All authors contributed to the study conception and design, interpreted the results, contributed to the writing of the manuscript, and approved the final version of the manuscript for submission.

ACKNOWLEDGMENTS

This review was funded by the sponsor, Takeda Pharmaceutical Company. Under the direction of the authors and funded by Takeda Pharmaceutical Company, William Luderman, PhD, Erin Aldera, PhD, and Adam Hargreaves, PhD of Oxford PharmaGenesis, Oxford, UK, provided writing assistance for this publication, in accordance with current Good Publication Practice guidelines. Editorial assistance in formatting, proofreading, copyediting, and fact-checking was also provided by Oxford PharmaGenesis.

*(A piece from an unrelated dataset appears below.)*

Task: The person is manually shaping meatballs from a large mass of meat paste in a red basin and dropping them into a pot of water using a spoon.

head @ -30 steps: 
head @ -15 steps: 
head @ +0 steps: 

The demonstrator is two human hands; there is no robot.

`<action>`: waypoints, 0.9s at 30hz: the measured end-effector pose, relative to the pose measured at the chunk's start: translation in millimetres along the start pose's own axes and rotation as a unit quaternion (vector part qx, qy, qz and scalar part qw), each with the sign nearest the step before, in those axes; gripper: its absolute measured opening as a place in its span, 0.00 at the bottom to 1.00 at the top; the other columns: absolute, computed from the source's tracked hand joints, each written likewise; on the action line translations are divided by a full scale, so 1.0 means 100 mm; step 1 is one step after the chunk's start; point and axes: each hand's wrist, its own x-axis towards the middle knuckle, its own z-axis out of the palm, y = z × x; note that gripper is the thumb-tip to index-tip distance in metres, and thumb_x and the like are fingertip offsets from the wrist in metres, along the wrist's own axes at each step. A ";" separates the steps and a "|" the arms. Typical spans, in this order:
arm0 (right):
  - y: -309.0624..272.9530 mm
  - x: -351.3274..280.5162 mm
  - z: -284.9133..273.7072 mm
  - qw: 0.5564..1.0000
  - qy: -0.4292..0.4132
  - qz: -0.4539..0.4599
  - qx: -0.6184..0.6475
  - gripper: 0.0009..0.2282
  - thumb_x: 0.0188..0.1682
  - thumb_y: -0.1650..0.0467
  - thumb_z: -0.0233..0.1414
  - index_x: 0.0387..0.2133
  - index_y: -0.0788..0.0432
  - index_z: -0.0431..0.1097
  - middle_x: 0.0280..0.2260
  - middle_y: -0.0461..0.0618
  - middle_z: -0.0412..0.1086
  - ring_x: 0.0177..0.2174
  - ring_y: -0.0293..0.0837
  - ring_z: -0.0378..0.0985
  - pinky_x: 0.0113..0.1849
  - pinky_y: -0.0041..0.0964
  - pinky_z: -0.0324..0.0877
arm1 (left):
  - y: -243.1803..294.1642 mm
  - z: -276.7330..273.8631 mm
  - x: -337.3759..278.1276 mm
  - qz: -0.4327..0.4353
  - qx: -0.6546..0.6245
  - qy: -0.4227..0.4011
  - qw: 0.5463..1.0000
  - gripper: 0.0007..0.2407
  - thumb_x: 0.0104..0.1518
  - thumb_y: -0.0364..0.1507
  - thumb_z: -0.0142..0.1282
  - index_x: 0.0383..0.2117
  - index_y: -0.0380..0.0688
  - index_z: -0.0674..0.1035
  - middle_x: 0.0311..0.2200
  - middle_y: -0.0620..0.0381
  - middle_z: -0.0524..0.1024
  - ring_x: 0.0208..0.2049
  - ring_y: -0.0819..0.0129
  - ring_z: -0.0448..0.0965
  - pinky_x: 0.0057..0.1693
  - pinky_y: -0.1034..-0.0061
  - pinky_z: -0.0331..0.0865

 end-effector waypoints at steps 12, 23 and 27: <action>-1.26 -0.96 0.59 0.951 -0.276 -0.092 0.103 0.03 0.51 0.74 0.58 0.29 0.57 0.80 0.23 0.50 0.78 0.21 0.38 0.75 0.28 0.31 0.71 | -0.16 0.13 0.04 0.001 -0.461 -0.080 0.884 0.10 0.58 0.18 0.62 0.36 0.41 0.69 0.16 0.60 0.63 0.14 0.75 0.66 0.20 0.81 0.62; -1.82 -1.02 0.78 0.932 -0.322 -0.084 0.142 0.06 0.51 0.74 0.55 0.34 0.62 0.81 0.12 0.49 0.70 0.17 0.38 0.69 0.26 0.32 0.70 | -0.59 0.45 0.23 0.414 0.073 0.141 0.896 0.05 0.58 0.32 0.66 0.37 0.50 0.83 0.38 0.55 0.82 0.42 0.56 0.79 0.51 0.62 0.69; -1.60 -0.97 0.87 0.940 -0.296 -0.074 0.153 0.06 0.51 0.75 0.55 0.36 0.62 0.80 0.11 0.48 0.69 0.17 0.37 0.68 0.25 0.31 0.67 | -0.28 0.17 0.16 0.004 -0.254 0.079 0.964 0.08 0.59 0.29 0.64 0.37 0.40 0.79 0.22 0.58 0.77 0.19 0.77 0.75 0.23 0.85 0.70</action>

    CONFLICT OF INTEREST STATEMENT

    A.B., J.S.A., and D.S. are employees of Takeda Pharmaceutical Company and own stock or stock options. J.R. is an employee of Novo Nordisk Healthcare and a former employee of Takeda Pharmaceutical Company. A.J. is an employee of Oxford PharmaGenesis, Oxford, UK. E.B. is a former employee of Oxford PharmaGenesis, Oxford, UK. The following authors have received compensation for serving as consultants or speakers, or they or the institutions they work for have received research support or royalties from the companies or organizations indicated: J.H.C. (Biocodex, Engineering and Physical Sciences Research Council [UK], Epilepsy Research UK, Great Ormond Street Hospital Children's Charity, GW Pharmaceuticals/Jazz Pharmaceuticals, Marinus Pharmaceuticals, National Institute for Health and Care Research, National Institute of Health Research Biomedical Research Centre at Great Ormond Street Hospital, Nutricia, Ovid Therapeutics, Stoke Therapeutics, UCL Great Ormond Street Institute of Child Health, Ultragenyx, Vitaflo, Waterloo Foundation, and Zogenix/UCB) and J.S. (BioPharm Solutions, Bright Minds, CAMP4 Therapeutics, Dravet Syndrome Foundation, Encoded Therapeutics, Epilepsy Study Consortium, Epygenix Therapeutics, Greenwich Biosciences, Longboard Pharmaceuticals, Marinus Pharmaceuticals, Neurocrine Biosciences, PCDH19 Alliance, Praxis, Stoke Therapeutics, Takeda, Xenon Pharmaceuticals, and Zogenix). We confirm that we have read the Journal's position on issues involved in ethical publication and affirm that this report is consistent with those guidelines.

    DATA AVAILABILITY STATEMENT

    All relevant data from the original articles are included in this review, and citations are provided to indicate the original source for all information.